• **Task statement**: Wherever the string "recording" appears in the entries below, return the line that holds it.

Data extracted from a collection:
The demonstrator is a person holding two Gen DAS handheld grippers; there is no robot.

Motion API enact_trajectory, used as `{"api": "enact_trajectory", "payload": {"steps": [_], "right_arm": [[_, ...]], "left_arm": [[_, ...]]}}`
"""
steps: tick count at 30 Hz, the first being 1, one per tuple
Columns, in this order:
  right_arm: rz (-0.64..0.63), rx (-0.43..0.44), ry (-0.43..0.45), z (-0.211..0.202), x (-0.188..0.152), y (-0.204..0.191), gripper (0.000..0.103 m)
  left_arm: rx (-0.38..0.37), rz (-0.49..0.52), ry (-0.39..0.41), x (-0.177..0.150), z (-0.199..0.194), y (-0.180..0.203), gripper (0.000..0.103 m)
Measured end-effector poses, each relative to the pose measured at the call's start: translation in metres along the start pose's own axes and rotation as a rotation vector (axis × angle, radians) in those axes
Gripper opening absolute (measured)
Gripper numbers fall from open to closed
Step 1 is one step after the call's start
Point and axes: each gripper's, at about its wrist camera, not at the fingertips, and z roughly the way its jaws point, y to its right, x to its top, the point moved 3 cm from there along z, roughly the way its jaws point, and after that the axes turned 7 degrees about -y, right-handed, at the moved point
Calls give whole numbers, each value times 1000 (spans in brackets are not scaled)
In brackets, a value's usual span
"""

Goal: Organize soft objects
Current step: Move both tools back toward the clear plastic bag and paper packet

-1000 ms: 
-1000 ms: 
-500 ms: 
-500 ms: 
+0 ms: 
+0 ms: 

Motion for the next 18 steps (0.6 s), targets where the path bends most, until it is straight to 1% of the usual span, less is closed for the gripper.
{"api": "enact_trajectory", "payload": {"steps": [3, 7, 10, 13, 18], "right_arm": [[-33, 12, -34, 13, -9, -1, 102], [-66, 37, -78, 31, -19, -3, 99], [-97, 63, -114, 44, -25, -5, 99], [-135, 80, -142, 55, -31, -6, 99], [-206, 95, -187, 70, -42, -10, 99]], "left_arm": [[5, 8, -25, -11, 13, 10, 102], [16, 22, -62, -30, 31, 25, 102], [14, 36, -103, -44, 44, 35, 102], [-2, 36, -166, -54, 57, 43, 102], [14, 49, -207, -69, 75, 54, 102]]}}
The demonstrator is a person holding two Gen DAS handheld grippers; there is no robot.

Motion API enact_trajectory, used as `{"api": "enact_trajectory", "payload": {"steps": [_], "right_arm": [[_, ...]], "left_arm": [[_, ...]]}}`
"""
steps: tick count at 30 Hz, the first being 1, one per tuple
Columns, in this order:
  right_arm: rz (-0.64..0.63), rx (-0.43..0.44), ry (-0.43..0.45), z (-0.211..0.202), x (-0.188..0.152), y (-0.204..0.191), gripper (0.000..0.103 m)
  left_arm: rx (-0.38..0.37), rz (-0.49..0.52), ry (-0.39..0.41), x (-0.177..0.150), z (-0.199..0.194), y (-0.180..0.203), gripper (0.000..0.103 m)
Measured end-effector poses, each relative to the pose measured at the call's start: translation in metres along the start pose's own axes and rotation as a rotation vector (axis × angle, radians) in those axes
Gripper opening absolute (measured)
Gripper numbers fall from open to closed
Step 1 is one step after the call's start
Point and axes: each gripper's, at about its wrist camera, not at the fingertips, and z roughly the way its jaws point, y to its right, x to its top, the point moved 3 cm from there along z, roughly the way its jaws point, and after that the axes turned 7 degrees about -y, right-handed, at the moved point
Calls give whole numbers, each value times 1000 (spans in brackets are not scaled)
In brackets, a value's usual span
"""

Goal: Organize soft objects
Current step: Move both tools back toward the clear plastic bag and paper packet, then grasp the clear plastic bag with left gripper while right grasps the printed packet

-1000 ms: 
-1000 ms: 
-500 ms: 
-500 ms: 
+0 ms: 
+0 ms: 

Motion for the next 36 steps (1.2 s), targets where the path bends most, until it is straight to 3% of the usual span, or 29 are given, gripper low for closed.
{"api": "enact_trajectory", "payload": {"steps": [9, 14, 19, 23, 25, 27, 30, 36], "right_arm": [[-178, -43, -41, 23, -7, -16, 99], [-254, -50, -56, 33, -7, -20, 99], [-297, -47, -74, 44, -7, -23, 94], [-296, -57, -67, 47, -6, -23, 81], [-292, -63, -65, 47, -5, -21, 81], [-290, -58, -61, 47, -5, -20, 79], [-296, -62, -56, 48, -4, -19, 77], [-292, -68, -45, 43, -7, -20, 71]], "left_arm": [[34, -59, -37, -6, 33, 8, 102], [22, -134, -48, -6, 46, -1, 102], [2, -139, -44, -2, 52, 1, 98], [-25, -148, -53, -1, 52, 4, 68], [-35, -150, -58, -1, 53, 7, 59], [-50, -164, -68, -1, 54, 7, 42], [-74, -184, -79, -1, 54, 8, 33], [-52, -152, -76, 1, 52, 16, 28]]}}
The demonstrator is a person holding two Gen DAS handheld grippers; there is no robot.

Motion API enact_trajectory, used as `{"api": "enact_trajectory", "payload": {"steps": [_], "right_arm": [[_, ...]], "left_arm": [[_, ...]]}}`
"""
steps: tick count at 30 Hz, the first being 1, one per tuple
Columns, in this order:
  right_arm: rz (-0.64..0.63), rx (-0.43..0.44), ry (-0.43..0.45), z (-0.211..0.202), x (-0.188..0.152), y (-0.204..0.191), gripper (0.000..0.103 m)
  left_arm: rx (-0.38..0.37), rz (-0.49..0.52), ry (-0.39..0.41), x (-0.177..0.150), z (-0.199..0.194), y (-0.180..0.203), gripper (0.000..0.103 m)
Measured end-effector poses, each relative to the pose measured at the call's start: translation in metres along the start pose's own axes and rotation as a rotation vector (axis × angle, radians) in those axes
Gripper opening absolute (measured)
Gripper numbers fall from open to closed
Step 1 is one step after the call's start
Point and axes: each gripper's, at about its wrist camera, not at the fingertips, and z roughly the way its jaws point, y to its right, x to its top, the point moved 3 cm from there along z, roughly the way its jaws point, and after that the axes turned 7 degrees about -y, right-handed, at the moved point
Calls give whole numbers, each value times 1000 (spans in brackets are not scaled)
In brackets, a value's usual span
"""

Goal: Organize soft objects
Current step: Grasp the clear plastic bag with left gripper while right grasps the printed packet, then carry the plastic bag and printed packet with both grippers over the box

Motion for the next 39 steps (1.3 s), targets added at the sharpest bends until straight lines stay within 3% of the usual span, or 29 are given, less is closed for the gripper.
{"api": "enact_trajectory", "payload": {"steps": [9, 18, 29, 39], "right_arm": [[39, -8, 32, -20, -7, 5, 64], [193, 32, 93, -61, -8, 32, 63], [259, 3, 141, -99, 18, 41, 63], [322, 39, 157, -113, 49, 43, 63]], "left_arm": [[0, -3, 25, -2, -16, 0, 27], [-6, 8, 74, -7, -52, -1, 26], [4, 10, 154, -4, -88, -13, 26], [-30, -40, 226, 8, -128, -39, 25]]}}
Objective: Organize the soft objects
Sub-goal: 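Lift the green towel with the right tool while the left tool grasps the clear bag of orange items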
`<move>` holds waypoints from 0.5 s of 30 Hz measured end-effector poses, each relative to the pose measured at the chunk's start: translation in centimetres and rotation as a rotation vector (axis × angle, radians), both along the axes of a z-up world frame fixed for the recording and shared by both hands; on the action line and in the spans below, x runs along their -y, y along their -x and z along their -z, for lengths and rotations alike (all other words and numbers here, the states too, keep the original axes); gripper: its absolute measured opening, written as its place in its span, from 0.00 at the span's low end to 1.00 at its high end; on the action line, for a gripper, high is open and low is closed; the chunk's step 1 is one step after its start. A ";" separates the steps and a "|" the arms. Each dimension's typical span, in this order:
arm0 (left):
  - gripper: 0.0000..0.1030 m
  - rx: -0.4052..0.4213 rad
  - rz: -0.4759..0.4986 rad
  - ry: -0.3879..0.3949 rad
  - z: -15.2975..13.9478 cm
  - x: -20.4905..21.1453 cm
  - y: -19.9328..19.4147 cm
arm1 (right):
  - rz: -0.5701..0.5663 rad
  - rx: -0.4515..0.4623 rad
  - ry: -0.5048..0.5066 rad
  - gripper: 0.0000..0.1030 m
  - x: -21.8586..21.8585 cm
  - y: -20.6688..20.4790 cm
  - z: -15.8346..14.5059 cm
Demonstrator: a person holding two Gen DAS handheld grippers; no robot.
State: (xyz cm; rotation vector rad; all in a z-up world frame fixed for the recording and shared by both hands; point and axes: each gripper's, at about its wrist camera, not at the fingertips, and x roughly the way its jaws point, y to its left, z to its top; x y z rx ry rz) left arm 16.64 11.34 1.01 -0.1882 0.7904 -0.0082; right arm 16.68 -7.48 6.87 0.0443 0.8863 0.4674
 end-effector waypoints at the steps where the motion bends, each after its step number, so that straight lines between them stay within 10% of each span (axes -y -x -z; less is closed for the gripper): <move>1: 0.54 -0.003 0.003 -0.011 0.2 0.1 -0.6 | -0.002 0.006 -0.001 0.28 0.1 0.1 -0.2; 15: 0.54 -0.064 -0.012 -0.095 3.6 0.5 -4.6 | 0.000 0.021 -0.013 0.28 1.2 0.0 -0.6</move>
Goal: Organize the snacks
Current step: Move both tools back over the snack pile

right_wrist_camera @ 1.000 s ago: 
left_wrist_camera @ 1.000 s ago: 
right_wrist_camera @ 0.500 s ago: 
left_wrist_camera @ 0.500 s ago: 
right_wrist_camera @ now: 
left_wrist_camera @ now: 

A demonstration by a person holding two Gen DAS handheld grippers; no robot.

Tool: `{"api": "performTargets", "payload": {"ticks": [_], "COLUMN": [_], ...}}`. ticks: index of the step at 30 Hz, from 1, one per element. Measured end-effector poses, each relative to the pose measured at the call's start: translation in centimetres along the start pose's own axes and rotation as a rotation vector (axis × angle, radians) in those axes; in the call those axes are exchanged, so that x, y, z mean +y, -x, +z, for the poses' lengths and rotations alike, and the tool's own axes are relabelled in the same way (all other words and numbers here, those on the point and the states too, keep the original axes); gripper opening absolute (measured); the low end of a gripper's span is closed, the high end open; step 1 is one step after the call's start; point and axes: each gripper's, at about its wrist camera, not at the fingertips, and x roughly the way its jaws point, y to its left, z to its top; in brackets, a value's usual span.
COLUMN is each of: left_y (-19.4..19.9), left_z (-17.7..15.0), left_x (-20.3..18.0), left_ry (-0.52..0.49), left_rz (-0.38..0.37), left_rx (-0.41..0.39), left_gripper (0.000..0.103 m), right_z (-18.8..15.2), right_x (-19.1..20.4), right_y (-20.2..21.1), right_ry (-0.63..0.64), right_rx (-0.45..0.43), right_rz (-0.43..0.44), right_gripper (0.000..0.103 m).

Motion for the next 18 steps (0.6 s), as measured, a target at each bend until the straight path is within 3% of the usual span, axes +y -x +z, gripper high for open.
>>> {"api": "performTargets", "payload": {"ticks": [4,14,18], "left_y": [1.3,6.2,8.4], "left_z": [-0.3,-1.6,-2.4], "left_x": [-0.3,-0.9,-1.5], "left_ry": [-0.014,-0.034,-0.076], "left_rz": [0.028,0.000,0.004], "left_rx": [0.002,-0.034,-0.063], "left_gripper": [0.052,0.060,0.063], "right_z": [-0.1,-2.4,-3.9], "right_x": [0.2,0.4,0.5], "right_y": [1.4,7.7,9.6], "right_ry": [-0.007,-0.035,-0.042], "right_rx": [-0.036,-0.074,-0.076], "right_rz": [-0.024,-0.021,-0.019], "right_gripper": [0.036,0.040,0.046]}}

• **Written solution**:
`<move>` holds waypoints from 0.5 s of 30 Hz measured end-effector poses, each relative to the pose measured at the chunk's start: translation in centimetres and rotation as a rotation vector (axis × angle, radians), both along the axes of a z-up world frame fixed for the recording and shared by both hands; on the action line and in the spans below, x runs along their -y, y along their -x and z along their -z, for lengths and rotations alike (all other words and numbers here, the states too, keep the original axes); gripper: its absolute measured opening, written as its place in its span, from 0.00 at the span's low end to 1.00 at its high end; on the action line, for a gripper, high is open and low is closed; the chunk's step 1 is one step after its start. A ";" separates the steps and a "|" the arms. Each dimension's typical span, in this order:
State: (xyz cm; rotation vector rad; all in a z-up world frame fixed for the recording and shared by both hands; point and axes: each gripper's, at about its wrist camera, not at the fingertips, and x roughly the way its jaws point, y to its left, z to its top; x y z rx ry rz) left arm 16.64 11.34 1.01 -0.1882 0.7904 -0.0082; right arm 16.68 -7.48 6.87 0.0443 0.8863 0.4674

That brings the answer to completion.